2. The automatic bag packing method according to claim 1, wherein the coordinates are automatically set, and the robot hand moves based on the set coordinates to store the bag bundle in the container. 3. The automatic bag according to claim 1, wherein the pad is stored in a pocket of an empty container, and is taken out of the pocket by a robot and placed on an upper surface of a bag bundle stacked on a tray. Packing method. 4. A binding device for binding a predetermined number of stacked bags, a tray transport device for transporting a tray on which the bag bundle is placed, and a robot for automatically stacking and storing the bag bundle in a container, wherein the robot is the tray. And a robot hand device having a pad suction device for stacking pads on a bag bundle loaded on a container, and a chuck device for gripping a bag bundle group on which pads are stacked and stacking them on a container.
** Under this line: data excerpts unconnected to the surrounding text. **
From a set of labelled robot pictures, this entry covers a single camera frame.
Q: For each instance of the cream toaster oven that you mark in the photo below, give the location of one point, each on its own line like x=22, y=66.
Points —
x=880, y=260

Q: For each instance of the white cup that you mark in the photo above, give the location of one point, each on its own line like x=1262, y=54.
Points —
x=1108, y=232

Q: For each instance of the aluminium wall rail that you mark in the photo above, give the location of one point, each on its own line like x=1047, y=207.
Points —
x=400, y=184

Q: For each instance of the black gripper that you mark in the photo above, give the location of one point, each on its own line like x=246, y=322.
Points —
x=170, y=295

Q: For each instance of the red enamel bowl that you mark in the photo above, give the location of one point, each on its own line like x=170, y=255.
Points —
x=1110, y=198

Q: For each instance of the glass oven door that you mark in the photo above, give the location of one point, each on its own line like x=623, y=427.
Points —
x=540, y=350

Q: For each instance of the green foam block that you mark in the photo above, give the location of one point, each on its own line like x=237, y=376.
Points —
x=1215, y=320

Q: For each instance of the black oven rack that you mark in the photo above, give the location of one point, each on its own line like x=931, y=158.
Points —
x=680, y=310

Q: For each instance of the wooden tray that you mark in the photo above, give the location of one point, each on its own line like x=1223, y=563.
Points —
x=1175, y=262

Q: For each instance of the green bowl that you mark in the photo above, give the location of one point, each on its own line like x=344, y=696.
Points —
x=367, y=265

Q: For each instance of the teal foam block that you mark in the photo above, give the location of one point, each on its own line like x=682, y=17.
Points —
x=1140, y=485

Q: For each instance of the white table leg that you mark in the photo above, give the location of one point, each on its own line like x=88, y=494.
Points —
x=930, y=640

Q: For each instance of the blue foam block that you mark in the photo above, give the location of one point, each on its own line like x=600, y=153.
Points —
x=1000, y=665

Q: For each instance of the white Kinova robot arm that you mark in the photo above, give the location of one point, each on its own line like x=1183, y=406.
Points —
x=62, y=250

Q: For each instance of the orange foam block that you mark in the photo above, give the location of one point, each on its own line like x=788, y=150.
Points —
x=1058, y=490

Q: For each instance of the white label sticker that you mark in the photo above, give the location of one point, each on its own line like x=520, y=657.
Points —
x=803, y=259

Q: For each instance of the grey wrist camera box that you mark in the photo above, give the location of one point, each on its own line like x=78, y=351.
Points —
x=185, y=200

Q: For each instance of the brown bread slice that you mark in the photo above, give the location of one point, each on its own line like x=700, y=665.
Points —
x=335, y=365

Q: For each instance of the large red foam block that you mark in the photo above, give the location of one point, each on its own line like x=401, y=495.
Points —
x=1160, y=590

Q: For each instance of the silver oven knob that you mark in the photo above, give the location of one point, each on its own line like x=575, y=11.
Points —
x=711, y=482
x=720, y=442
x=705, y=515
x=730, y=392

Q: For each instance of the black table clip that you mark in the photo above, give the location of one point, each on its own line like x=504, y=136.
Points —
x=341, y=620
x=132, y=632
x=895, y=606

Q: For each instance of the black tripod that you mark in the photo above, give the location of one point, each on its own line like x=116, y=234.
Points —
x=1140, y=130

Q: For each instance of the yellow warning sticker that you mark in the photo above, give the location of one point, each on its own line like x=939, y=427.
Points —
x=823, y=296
Automatic bag packing device. 5. The automatic bag packing apparatus according to claim 4, further comprising a container transport conveyor for transporting the container to a container loading position, a bag bundle stacking position, and a container unloading position. 6. The loading robot has an XY coordinate detecting device for detecting the position of the container in a robot hand device, and detects at least two positions of the container with the XY coordinate detecting device. 6. The automatic bag packing apparatus according to claim 4, wherein the XY coordinates are automatically set, and the robot hand device is moved based on the set coordinates. 7. A hand-held base fixed to a robot arm, a parallel chuck device for holding a bag bundle on the hand base, and XY coordinates for detecting a position of a container for setting XY coordinates. A robot hand device for a bag stacking robot, comprising a detection device and a pad suction device for suctioning a pad. 8. The robot hand device according to claim 7, wherein a thickness detection device for detecting the number of putts and a bundle of bags in the container is attached to the hand base.